## [EXERCISE DETAILS]
Filter the listing below, please, and copy only the lines with the word "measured".

## [PROVIDED MATERIAL]
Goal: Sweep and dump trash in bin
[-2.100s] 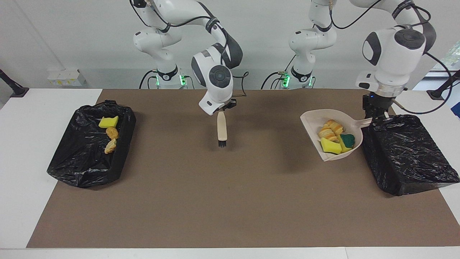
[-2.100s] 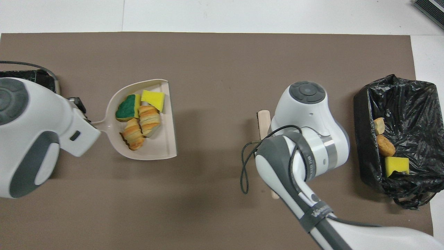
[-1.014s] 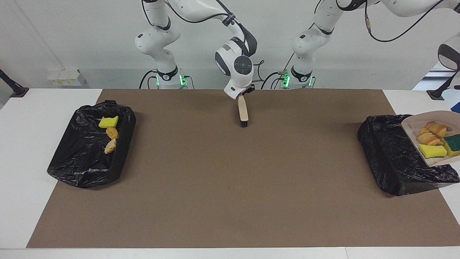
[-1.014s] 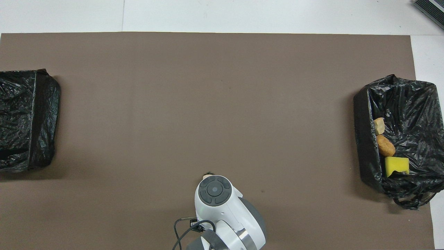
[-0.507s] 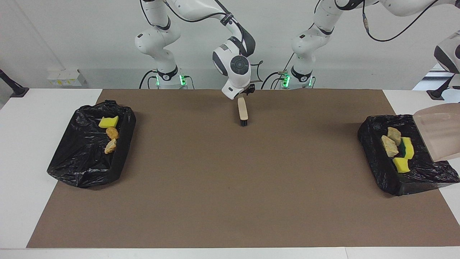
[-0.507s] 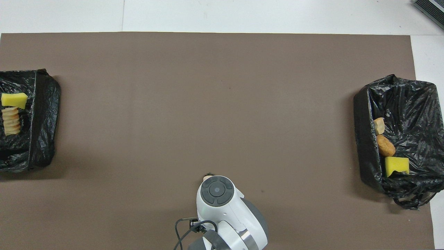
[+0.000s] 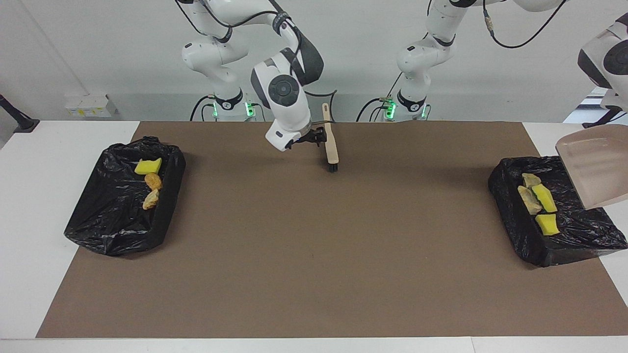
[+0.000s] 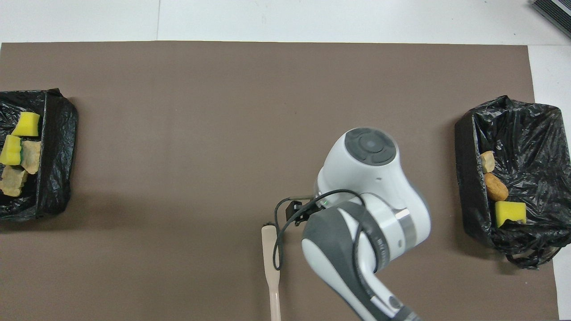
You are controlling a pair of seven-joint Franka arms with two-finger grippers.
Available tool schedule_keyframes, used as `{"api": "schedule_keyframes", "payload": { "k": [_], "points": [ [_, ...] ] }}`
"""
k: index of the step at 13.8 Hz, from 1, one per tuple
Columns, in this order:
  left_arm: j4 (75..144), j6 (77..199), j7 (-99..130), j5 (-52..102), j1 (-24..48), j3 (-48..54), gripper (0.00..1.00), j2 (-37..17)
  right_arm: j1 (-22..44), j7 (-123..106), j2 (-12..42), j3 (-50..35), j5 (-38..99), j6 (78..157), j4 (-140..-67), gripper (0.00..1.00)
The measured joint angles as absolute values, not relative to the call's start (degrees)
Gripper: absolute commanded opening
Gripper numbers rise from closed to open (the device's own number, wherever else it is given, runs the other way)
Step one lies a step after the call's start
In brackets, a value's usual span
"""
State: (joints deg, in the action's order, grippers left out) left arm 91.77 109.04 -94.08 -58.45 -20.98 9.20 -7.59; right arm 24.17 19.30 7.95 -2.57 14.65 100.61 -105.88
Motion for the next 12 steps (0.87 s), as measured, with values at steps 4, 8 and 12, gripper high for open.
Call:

## [RESPONSE BOX]
The measured joint angles as absolute values, not relative to the call's start (degrees)
Motion for the next 12 steps (0.87 s), as measured, with values at steps 4, 8 and 12, gripper high for open.

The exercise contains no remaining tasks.